▸ What to work on
In the listing below, count the lines containing the string "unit" and state only the number.

****************************************

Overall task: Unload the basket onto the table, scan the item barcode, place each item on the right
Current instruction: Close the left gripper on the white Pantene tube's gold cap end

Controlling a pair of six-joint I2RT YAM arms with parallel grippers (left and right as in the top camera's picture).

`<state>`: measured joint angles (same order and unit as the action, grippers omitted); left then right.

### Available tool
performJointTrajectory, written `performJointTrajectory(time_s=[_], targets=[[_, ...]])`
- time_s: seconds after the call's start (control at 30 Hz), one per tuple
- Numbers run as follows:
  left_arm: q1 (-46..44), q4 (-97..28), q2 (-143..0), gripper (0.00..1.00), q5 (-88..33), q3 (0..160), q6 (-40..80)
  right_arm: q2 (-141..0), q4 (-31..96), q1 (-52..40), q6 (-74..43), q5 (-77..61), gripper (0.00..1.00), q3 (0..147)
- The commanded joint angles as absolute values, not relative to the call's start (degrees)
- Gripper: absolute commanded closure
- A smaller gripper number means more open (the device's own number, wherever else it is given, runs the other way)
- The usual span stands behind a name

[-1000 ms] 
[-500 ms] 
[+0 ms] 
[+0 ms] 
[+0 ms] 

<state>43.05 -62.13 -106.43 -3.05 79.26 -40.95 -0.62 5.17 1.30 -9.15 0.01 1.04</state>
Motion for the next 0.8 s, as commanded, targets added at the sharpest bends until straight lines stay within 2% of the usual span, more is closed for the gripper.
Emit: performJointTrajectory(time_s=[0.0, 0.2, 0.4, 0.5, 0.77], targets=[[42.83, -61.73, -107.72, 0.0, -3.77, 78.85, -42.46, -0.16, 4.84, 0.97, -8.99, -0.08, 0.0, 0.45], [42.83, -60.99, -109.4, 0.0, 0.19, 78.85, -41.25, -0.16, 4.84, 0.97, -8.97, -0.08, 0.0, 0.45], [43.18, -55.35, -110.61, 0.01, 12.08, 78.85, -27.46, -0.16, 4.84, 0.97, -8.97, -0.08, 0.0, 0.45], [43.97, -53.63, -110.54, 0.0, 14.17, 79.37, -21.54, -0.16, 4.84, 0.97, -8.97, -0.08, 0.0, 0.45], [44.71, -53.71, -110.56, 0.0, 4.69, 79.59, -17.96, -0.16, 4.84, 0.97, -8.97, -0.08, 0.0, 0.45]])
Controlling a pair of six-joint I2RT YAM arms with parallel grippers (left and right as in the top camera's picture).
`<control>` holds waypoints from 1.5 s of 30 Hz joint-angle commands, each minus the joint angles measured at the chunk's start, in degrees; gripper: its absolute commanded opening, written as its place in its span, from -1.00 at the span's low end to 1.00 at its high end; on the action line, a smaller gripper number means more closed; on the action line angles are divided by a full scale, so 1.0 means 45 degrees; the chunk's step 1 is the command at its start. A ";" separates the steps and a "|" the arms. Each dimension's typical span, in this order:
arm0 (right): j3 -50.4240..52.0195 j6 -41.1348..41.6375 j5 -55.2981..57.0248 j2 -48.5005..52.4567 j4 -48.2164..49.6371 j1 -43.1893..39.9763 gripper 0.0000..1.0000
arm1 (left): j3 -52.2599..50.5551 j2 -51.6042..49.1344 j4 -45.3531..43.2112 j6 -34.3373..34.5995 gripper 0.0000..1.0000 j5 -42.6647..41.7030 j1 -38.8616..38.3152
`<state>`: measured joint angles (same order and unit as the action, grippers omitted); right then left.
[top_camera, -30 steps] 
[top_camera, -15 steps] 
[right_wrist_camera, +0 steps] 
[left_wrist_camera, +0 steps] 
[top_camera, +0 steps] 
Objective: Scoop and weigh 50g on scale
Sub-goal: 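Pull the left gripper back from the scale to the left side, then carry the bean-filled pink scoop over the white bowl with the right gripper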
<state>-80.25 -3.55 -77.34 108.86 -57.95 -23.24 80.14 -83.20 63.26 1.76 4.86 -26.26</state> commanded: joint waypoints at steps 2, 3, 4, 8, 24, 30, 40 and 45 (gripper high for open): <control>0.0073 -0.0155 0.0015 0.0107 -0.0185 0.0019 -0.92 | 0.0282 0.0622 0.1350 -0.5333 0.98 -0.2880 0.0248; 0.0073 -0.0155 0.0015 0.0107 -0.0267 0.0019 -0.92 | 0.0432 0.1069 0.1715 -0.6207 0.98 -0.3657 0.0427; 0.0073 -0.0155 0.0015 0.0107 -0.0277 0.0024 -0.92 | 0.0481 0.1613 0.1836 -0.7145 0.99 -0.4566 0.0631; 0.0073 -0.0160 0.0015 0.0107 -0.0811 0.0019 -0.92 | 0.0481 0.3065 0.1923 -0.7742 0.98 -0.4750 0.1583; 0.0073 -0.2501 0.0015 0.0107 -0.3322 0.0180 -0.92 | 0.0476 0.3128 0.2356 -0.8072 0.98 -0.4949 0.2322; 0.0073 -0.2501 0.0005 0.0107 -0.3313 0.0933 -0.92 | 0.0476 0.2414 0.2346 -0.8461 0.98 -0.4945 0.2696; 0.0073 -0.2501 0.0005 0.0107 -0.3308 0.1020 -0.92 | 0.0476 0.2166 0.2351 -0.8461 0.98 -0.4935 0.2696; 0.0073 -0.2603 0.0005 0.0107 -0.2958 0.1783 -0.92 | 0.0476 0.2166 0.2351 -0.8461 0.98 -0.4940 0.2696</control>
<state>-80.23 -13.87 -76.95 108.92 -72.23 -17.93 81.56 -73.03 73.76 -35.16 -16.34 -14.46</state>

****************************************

▸ Task result
2